Rechtliche Folgen für das Jahr 2022:
Vermietet ein Unternehmer mit Wohnsitz und gewöhnlichem Aufenthalt in einem EU- Mitgliedstaat (oder in einem Drittland) ein im Inland gelegenes Geschäftslokal an einen anderen Unternehmer, so kommt es durch die gesetzliche Neuerung durch das AbgÄG 2022 bis zum Abrechnungszeitraum Juni 2022 (vgl. UStR 2000 Rz 2619) zum Übergang der Steuerschuld (in diesem Zeitraum zu Unrecht in Rechnung gestellte Umsatzsteuer wird gemäß § 11 Abs 12 UStG 1994 geschuldet); ab Abrechnungszeitraum Juli schuldet der steuerpflichtig vermietende Unternehmer die Umsatzsteuer.
Gemäß § 20 Abs 1 UStG 1994 ist daher für das gesamte Jahr 2022 das Veranlagungsverfahren anzuwenden.

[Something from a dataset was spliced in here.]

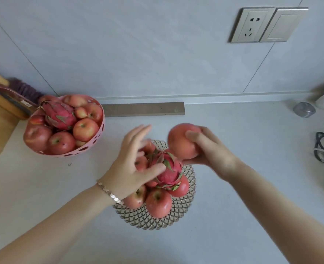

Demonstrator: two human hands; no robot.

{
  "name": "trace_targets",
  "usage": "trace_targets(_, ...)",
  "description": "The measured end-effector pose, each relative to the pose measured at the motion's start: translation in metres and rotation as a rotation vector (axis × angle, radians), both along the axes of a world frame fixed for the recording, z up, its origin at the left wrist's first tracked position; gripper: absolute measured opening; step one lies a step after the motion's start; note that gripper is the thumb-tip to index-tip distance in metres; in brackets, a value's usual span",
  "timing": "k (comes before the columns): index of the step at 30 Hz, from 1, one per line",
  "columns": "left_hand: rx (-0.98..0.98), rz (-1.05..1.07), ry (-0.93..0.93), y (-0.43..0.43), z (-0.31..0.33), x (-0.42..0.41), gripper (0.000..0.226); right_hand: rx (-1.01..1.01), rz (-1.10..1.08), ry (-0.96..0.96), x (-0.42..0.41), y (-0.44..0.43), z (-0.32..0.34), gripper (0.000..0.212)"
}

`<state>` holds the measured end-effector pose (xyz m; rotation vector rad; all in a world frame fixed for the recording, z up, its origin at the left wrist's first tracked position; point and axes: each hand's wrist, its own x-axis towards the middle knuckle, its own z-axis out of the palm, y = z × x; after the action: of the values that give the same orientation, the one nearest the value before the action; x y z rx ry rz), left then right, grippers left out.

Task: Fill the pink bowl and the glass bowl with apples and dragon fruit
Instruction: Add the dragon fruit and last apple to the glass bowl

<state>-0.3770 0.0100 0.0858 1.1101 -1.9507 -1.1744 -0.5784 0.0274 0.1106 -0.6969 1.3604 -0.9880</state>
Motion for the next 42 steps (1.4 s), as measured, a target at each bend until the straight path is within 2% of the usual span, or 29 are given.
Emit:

Wurden vom vermietenden Unternehmer bis zum Abrechnungszeitraum Juni für mindestens 3 Monate (§ 2 der Verordnung, mit der ein eigenes Verfahren für die Erstattung der abziehbaren Vorsteuern an ausländische Unternehmer geschaffen wird, BGBl Nr. 279/1995 idgF) Vorsteuern bereits geltend gemacht, so sind die bereits erstatteten Vorsteuerbeträge gem. § 4 Abs 1 der zitierten Verordnung bei der Veranlagung nicht zu berücksichtigen. Ist dies nicht der Fall, können sämtliche Vorsteuern gemäß § 20 Abs 2 Z 1 UStG 1994 im Veranlagungsverfahren geltend gemacht werden.